Per contenere l’inquinamento, l’UE vuole incentivare la produzione di capi tessili capaci di contrastare il rilascio accidentale di microplastiche nell’ambiente. Un problema legato soprattutto all’utilizzo di tessuti realizzati con fibre sintetiche, che durante i lavaggi lasciano nell’acqua reflua piccole particelle di sostanze plastiche inquinanti, andando ad impattare sulla salute dei nostri mari, degli oceani e degli ecosistemi naturali. I produttori dovranno inoltre assicurare l’alta qualità delle fibre sintetiche impiegate – se possibile, preferendo materiali in arrivo da processi di riciclo e riuso. Si aggiunge lo sviluppo di processi industriali che garantiscano l’affidabilità e la sostenibilità dei prodotti tessili e la diffusione, tra i consumatori, di buone pratiche che incentivino una cura più attenta ed ecologica dei capi.

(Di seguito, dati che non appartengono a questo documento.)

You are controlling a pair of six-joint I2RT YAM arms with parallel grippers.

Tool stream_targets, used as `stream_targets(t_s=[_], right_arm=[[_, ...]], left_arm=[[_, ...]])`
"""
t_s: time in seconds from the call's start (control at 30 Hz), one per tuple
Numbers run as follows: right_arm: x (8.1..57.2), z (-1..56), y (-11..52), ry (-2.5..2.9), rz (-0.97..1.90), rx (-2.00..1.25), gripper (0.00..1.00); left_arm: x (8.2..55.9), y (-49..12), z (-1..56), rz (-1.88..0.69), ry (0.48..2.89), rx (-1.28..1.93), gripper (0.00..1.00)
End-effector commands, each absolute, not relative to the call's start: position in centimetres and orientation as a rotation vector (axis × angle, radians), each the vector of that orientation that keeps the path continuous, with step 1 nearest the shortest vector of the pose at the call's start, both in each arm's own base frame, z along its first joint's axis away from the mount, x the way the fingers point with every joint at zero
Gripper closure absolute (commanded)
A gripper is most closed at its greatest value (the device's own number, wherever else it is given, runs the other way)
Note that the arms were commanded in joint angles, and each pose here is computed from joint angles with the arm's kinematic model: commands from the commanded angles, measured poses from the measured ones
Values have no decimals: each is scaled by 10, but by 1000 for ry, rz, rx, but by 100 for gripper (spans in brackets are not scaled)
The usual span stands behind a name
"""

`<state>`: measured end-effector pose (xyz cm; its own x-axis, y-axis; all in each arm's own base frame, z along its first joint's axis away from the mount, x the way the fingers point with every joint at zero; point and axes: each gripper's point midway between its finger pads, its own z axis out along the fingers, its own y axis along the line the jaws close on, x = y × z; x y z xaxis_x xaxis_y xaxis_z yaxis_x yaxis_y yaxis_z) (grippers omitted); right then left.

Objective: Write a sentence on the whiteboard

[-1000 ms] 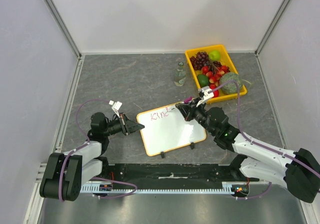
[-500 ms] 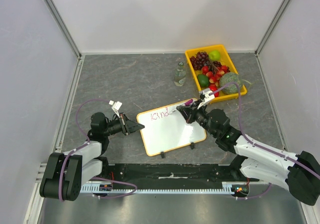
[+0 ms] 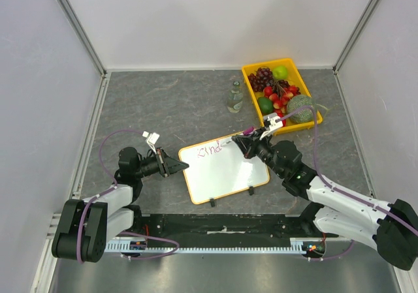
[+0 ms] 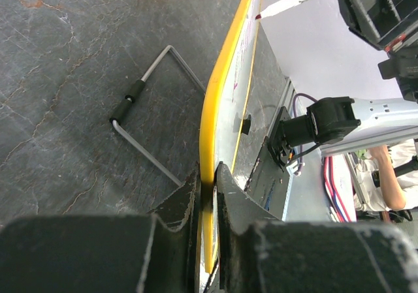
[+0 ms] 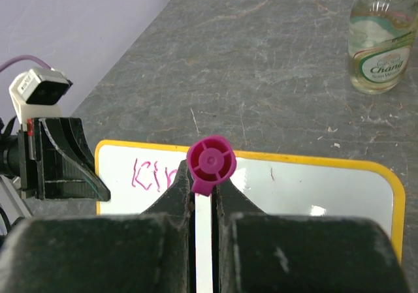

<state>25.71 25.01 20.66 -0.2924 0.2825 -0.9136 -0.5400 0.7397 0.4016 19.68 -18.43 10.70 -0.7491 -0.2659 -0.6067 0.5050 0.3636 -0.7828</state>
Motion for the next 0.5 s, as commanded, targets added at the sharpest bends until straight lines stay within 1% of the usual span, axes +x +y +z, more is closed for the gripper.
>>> stream_targets(t_s=[0.0, 0.23, 0.47], right_arm=[[268, 254, 253, 1568, 855, -155, 100], [274, 246, 252, 1589, 822, -166, 100], [272, 225, 251, 1634, 812, -175, 100]], left_arm=[[202, -185, 112, -1427, 1918, 247, 98], [202, -185, 111, -1428, 1920, 246, 98], [202, -185, 111, -1429, 1922, 244, 98]])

Gestione circolare dei tessili a fine vita

Non basta produrre meglio o produrre meno per contenere l’impatto ambientale del settore tessile. La Commissione europea punta infatti a rendere i produttori responsabili di ciò che accade quando i prodotti tessili vengono dismessi. Attraverso il sistema di Responsabilità estesa del produttore (EPR), i brand del settore tessile dovranno impegnarsi a gestire anche il fine vita dei tessili realizzati. Una misura che vuole incentivare politiche di gestione ambientali più responsabili, focalizzate sulla raccolta sostenibile dei rifiuti e del loro recupero, andando incontro alle nuove direttive UE per la raccolta differenziata dei rifiuti tessili, secondo cui a partire dal 1° gennaio del 2025 tutti gli Stati membri dovranno far fronte – anche in questo settore – ad una raccolta sostenibile, basata su principi di economia circolare.

Ma non è tutto. Le nuove direttive europee riguardano anche altri temi importanti: il contrasto al cosiddetto “greenwashing”, con l’obiettivo di favorire un’informazione di settore seria e trasparente in materia ambientale, l’avvio di una politica tesa a scoraggiare la distruzione di prodotti tessili resi o invenduti, la proposta di incentivi economici alle imprese per rendere i prodotti più sostenibili e di strumenti per la lotta alla contraffazione.

E ora? C’è bisogno dell’impegno di tutti per passare dai buoni propositi all’azione. Il Greenperfoming, con il suo Manifesto, ha già iniziato a farlo.